Go through the following data and transcribe exactly the stretch of lines from the one holding "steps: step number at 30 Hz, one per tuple" to the one holding "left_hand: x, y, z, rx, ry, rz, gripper", both included.

*** EXTRACTED DATA ***

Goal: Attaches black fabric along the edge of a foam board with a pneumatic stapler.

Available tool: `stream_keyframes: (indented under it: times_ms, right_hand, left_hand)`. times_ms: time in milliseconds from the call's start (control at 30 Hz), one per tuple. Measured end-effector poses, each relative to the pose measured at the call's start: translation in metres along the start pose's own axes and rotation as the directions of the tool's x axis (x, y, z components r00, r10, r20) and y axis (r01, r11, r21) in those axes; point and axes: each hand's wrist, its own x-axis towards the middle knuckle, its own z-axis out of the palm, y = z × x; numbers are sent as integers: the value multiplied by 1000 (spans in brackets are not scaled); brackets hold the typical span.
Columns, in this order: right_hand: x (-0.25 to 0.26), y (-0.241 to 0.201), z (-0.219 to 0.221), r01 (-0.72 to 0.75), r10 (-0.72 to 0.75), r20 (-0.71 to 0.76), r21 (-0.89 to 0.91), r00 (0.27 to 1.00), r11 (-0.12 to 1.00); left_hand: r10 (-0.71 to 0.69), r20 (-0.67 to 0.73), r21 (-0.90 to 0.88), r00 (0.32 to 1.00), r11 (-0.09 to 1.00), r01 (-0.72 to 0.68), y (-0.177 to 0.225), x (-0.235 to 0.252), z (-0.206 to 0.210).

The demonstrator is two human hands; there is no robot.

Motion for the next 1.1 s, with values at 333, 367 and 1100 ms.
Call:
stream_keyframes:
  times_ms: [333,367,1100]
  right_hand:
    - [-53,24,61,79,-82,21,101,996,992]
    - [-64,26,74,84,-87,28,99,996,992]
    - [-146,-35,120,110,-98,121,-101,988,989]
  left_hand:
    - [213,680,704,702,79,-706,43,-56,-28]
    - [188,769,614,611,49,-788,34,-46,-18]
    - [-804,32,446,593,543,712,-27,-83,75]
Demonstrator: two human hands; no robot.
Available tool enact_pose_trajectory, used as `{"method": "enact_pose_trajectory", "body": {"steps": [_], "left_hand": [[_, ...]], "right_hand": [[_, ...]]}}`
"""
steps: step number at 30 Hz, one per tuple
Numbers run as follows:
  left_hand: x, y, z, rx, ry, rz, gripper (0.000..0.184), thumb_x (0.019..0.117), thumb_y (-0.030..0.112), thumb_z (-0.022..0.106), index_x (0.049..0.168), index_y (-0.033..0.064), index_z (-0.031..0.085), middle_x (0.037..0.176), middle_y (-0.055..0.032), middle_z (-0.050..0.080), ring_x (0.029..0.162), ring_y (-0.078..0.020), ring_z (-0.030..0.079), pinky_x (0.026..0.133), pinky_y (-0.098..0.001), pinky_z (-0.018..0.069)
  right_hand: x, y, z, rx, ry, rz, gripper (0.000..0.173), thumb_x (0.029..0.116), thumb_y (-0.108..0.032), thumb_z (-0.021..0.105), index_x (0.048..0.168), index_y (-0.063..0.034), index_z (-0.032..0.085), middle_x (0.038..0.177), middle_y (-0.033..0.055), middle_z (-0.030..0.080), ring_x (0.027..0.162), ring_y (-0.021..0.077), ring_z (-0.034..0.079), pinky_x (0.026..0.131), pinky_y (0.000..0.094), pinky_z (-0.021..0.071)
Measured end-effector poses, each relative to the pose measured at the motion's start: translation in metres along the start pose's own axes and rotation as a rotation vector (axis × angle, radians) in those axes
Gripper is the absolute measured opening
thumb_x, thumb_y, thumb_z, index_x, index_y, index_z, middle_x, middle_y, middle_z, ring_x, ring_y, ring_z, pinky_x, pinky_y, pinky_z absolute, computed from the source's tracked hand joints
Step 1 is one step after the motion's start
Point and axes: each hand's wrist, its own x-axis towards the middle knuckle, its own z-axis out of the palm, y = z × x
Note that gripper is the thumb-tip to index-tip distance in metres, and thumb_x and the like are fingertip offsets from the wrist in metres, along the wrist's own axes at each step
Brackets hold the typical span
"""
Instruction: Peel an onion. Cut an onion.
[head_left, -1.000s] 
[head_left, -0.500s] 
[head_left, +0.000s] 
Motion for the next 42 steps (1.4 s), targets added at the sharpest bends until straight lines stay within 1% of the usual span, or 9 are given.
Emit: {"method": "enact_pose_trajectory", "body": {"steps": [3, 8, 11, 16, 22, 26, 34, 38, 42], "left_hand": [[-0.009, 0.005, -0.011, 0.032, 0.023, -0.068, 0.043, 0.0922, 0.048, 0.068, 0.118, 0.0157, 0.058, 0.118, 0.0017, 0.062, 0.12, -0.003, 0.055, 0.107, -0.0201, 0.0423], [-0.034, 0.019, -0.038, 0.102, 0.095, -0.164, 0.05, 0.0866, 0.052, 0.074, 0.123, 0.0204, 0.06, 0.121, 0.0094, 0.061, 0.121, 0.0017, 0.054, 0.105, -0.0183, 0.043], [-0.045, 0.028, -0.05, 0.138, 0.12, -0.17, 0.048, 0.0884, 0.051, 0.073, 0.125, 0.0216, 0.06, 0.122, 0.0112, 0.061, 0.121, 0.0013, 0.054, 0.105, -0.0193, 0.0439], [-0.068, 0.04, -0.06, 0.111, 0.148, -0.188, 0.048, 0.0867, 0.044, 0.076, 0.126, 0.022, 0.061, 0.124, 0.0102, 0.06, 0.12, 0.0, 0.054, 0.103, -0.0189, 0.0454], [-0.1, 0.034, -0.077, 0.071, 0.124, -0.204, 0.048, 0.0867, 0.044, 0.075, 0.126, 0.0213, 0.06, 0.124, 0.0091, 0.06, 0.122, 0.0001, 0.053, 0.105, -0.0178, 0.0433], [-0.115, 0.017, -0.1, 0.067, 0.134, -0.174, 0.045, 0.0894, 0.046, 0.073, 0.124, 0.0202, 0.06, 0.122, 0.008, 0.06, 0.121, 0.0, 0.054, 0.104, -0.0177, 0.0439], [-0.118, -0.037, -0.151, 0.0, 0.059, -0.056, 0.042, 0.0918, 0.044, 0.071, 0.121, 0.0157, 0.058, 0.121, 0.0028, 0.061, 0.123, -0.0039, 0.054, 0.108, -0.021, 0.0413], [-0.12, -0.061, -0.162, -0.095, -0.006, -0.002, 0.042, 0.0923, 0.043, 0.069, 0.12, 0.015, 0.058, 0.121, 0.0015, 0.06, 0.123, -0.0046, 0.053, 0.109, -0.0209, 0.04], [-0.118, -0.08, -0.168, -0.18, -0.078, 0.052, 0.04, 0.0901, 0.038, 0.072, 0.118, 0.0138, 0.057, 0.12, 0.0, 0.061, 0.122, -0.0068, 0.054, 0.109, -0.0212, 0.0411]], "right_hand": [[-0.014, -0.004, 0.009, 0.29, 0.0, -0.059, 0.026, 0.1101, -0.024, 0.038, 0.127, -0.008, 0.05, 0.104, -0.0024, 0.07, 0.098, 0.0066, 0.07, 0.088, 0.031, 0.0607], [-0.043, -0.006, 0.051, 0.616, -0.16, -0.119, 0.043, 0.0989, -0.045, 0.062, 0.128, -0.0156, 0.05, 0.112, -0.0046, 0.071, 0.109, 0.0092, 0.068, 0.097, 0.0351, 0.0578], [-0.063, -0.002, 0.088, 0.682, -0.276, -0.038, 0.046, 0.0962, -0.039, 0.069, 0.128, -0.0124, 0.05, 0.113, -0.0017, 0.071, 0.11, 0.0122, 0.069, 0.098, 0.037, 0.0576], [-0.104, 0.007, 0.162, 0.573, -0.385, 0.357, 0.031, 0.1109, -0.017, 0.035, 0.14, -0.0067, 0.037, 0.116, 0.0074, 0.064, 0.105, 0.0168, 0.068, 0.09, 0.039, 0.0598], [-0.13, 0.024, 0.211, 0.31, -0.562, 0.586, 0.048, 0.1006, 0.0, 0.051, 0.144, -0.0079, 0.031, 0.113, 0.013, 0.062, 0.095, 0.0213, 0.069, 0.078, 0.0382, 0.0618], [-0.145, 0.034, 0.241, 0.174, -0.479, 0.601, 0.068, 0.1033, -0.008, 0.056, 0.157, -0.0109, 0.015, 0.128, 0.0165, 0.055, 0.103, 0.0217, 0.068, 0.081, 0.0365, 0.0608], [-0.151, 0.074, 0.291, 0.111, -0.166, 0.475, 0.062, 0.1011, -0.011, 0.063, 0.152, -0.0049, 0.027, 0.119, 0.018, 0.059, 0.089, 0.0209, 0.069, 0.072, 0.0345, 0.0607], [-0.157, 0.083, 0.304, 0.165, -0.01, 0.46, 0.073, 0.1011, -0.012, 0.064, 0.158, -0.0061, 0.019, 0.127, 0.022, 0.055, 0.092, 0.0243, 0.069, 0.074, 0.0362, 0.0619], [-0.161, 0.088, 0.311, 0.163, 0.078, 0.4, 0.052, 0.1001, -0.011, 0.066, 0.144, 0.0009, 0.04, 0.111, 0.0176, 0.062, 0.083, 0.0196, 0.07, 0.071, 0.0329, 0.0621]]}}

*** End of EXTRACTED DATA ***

§ SOLUTION FOR THIS EXERCISE:
steps: step number at 30 Hz, one per tuple
Numbers run as follows:
  left_hand: x, y, z, rx, ry, rz, gripper (0.000..0.184), thumb_x (0.019..0.117), thumb_y (-0.030..0.112), thumb_z (-0.022..0.106), index_x (0.049..0.168), index_y (-0.033..0.064), index_z (-0.031..0.085), middle_x (0.037..0.176), middle_y (-0.055..0.032), middle_z (-0.050..0.080), ring_x (0.029..0.162), ring_y (-0.078..0.020), ring_z (-0.030..0.079), pinky_x (0.026..0.133), pinky_y (-0.098..0.001), pinky_z (-0.018..0.069)

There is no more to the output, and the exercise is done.